◆ **ASSIGNED TASK**
Every line below between the line holding "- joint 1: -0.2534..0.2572" and the line holding "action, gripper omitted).", inclusive, should be repeated exactly, and all other lines omitted.
Start of STUDY MATERIAL
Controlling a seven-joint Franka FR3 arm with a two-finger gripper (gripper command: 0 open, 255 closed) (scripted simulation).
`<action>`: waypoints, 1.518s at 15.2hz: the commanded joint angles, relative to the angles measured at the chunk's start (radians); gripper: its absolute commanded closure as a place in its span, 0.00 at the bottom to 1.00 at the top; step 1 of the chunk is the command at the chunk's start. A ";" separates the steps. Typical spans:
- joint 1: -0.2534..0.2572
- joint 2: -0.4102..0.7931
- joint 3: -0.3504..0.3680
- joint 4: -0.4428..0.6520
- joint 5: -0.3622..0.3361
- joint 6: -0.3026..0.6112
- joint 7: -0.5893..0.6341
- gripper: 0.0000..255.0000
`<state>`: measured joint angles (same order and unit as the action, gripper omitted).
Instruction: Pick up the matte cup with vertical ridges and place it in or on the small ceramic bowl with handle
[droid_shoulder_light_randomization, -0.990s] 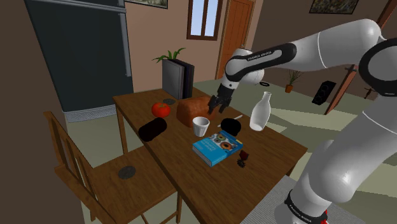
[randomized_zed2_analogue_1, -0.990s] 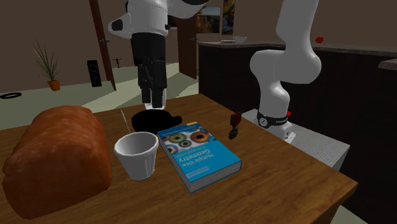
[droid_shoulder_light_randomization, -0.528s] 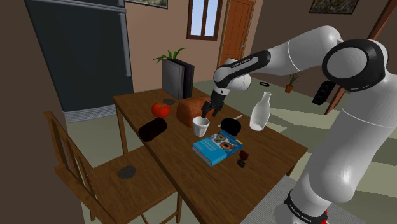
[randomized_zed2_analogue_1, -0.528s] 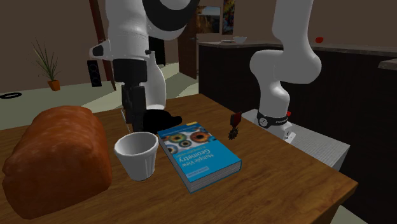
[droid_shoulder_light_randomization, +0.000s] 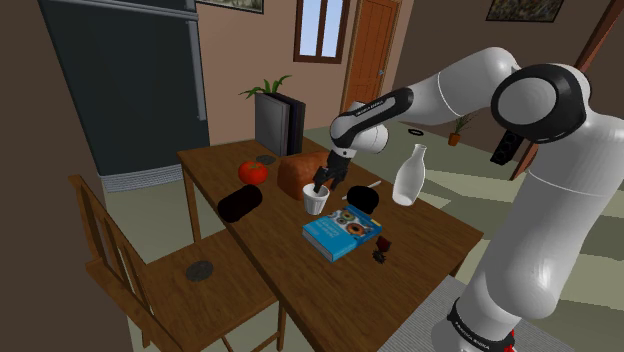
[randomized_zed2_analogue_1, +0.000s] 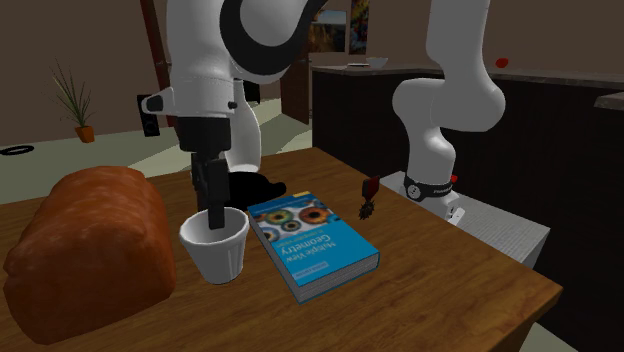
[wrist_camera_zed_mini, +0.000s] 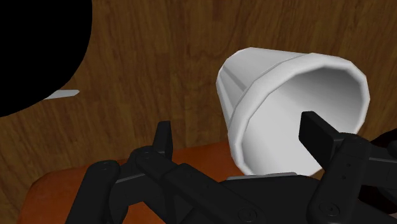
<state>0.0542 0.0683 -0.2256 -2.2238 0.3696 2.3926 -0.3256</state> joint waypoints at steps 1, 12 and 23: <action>0.000 0.002 0.000 0.000 0.001 0.002 -0.001 0.00; 0.000 0.002 0.000 0.001 0.001 0.002 0.000 1.00; 0.000 -0.059 -0.005 0.042 -0.050 -0.092 0.052 1.00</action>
<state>0.0540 0.0172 -0.2301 -2.1891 0.3264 2.3148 -0.2813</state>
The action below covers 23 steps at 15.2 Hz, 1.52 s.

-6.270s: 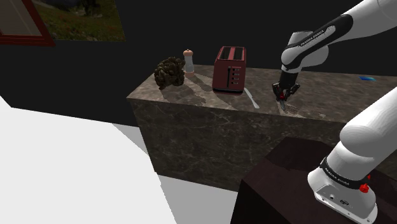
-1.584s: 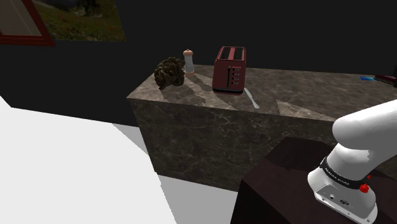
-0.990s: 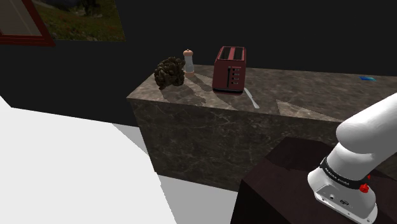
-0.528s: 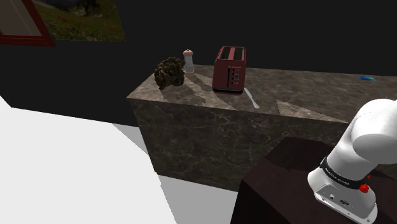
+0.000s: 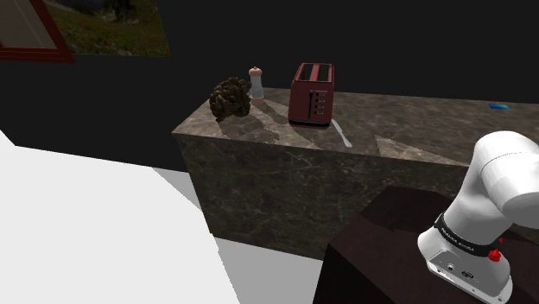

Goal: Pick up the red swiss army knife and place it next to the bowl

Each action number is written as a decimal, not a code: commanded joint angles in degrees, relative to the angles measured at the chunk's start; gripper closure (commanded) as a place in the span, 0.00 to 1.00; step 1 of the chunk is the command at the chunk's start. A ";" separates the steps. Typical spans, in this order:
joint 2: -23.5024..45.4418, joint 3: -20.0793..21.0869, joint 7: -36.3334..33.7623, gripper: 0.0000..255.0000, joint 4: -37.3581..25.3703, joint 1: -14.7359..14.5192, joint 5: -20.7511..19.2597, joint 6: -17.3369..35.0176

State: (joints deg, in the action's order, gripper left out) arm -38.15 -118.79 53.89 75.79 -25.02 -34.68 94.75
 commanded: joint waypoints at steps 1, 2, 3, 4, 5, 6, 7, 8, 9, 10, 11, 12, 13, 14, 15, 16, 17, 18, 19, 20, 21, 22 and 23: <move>-2.27 -1.53 0.77 1.00 -2.98 -1.93 -1.36 -0.58; -2.36 -1.57 0.60 1.00 -2.22 -1.67 -1.47 0.12; -2.47 -1.62 0.42 1.00 -1.48 -1.44 -1.58 0.81; -2.59 -1.67 0.25 1.00 -0.77 -1.22 -1.71 1.49; -2.71 -1.74 0.07 1.00 -0.08 -1.02 -1.84 2.15; -2.85 -1.82 -0.10 1.00 0.58 -0.83 -1.99 2.81; -3.00 -1.91 -0.27 1.00 1.22 -0.67 -2.14 3.46; -3.17 -2.00 -0.44 1.00 1.84 -0.51 -2.31 4.10; -3.34 -2.11 -0.62 1.00 2.44 -0.38 -2.48 4.73; -3.51 -2.23 -0.79 1.00 3.01 -0.26 -2.66 5.35; -3.70 -2.35 -0.96 1.00 3.57 -0.15 -2.85 5.97; -3.90 -2.48 -1.13 1.00 4.10 -0.05 -3.04 6.57; -4.11 -2.62 -1.31 1.00 4.62 0.03 -3.24 7.17; -4.33 -2.77 -1.48 1.00 5.12 0.10 -3.45 7.77; -4.55 -2.93 -1.65 1.00 5.59 0.16 -3.67 8.35; -4.78 -3.09 -1.82 1.00 6.05 0.20 -3.89 8.93; -5.02 -3.27 -2.00 1.00 6.50 0.24 -4.12 9.50; -5.27 -3.45 -2.17 1.00 6.92 0.26 -4.36 10.06; -5.53 -3.64 -2.34 1.00 7.33 0.27 -4.60 10.62; -5.79 -3.83 -2.51 1.00 7.72 0.28 -4.84 11.17; -6.06 -4.03 -2.68 1.00 8.09 0.27 -5.09 11.71; -6.34 -4.24 -2.86 1.00 8.45 0.25 -5.35 12.25; -6.63 -4.46 -3.03 1.00 8.79 0.23 -5.61 12.78</move>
State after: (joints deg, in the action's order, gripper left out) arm -44.39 -122.97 50.99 84.43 -24.67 -39.98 107.04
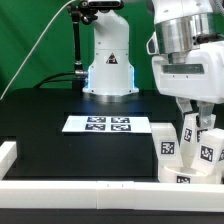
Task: Assemble stool
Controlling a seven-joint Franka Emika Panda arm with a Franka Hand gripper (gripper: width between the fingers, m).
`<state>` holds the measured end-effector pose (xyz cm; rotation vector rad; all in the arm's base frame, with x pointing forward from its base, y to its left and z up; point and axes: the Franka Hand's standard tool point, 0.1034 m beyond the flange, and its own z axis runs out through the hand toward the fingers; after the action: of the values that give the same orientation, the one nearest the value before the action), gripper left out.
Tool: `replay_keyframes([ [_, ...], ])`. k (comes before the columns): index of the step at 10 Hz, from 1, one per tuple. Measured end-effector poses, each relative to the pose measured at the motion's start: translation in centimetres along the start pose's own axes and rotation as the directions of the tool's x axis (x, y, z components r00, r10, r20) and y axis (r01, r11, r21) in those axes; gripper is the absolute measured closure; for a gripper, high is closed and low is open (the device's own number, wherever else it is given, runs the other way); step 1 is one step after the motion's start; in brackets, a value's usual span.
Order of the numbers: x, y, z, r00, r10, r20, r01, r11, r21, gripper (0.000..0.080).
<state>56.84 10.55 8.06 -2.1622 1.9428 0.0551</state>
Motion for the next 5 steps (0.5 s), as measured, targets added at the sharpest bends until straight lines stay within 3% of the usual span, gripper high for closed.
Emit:
replay_keyframes([
  [2,-0.1,0.0,0.0,0.999,0.034,0.003,-0.034,0.999,0.000,0.0461],
  [3,-0.2,0.0,0.0,1.000,0.000,0.004,0.000,1.000,-0.008,0.0306],
  [4,-0.6,-0.3,-0.5,0.998,-0.053,0.018,0.053,0.998,-0.020,0.0201],
  [5,-1.1,-0.7,-1.0,0.994,-0.106,0.022,0.106,0.994,-0.019,0.0201],
])
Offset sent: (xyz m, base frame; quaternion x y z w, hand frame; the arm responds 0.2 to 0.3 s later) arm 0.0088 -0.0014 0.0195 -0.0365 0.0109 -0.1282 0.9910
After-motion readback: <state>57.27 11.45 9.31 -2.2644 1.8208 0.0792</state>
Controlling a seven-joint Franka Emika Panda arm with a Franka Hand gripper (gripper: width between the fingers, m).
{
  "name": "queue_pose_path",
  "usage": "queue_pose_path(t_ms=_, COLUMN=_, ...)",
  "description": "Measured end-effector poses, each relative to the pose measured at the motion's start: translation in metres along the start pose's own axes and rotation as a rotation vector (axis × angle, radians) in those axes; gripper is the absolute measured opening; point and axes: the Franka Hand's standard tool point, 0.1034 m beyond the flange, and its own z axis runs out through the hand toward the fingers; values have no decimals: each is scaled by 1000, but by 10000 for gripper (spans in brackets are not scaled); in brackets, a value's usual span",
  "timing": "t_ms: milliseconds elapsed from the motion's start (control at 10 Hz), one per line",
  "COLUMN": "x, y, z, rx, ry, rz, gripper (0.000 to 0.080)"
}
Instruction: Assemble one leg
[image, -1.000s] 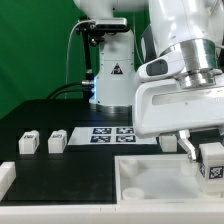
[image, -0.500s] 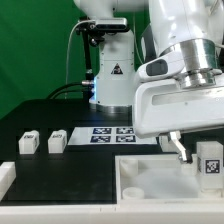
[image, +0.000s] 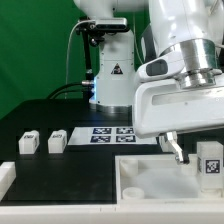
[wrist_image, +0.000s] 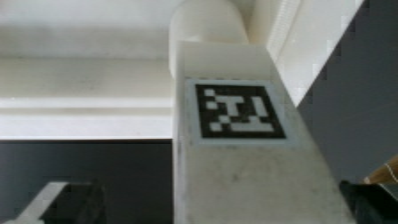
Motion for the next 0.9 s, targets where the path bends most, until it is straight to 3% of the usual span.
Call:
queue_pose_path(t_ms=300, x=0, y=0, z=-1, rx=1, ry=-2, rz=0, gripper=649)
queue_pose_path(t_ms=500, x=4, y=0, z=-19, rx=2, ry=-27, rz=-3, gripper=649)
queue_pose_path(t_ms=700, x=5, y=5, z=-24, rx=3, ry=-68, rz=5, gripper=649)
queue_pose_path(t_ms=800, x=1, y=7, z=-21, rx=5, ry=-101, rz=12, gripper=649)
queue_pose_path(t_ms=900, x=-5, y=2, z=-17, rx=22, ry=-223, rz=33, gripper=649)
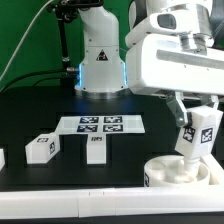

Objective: Assemble stool

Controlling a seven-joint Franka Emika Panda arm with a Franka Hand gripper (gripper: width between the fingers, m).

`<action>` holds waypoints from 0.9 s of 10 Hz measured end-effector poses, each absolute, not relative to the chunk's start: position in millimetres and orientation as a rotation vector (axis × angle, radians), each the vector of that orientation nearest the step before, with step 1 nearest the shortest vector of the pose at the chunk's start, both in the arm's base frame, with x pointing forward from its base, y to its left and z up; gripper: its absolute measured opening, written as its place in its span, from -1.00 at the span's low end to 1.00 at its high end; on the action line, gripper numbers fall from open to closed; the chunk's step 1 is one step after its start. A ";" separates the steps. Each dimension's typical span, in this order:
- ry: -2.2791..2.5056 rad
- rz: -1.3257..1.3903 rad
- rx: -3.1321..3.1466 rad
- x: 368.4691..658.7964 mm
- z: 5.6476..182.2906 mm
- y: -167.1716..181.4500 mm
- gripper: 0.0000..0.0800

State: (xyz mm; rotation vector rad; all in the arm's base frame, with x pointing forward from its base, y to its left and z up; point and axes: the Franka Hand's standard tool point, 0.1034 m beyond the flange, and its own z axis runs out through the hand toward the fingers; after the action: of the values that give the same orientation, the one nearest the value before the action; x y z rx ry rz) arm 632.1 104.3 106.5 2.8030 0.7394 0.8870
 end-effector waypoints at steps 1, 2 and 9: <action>0.741 0.887 2.803 631.9 106.4 105.1 -0.19; 0.741 0.887 2.803 631.8 106.3 105.0 -0.19; 0.751 0.865 2.808 628.7 92.5 107.0 -0.19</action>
Offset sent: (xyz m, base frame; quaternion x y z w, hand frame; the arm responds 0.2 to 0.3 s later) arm -0.0035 0.0016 -0.0090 -0.0289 0.0020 -0.0224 0.9993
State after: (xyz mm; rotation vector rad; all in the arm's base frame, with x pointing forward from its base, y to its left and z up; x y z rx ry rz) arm 628.7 107.0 92.5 2.8077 0.7509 0.8651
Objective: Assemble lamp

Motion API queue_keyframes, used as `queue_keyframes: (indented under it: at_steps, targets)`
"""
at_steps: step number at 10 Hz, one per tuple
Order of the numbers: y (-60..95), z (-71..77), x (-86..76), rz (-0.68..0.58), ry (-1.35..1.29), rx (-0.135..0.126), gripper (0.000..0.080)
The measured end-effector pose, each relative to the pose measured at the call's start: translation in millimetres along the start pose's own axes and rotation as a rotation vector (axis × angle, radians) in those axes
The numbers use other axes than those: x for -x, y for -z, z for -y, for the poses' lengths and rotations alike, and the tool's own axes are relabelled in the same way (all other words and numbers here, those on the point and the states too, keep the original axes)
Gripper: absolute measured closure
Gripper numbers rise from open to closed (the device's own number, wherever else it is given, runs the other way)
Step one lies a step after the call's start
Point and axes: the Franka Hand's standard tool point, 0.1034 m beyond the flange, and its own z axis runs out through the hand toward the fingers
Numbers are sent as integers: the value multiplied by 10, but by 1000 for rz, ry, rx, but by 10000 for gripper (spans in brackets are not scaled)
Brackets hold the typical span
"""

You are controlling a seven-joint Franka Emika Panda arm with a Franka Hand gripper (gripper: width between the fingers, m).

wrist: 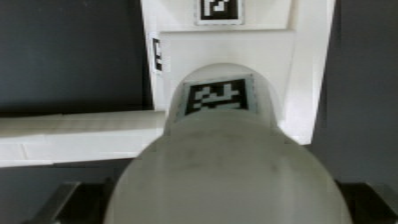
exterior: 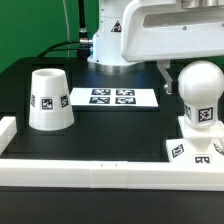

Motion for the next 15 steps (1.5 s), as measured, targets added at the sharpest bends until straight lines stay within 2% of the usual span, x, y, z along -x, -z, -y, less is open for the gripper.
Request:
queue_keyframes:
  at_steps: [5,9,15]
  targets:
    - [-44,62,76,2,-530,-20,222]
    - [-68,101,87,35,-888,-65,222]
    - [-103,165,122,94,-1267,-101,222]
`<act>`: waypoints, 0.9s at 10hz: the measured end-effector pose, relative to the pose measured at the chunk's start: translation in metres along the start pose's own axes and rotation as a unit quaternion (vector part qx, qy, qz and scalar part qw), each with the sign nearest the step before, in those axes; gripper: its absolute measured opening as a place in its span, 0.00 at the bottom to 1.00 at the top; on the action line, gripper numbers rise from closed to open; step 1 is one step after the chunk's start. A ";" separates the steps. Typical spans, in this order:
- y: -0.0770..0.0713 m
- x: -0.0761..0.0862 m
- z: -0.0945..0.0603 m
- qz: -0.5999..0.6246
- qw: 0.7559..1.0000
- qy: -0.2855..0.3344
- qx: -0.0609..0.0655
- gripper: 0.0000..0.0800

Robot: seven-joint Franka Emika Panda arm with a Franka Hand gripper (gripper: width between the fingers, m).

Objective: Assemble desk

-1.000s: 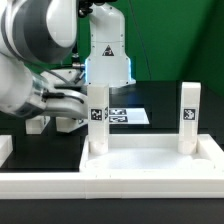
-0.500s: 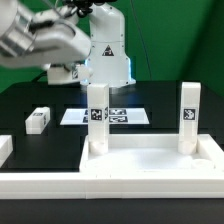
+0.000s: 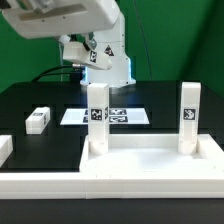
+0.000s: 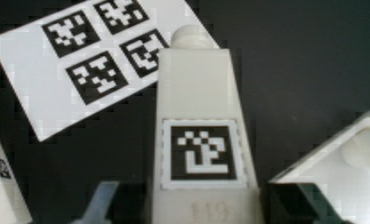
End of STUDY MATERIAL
◆ **ANSWER SPACE**
- joint 1: -0.2534..0.2572
- joint 2: -0.4102..0.7931
- joint 3: -0.3504..0.3680
- joint 4: -0.4428..0.6520
- joint 5: -0.3622..0.3361
- joint 6: -0.3026..0.6112
- joint 7: -0.5893..0.6341
- gripper: 0.0000..255.0000
`<state>`: measured joint angles (same order and unit as the action, gripper omitted).

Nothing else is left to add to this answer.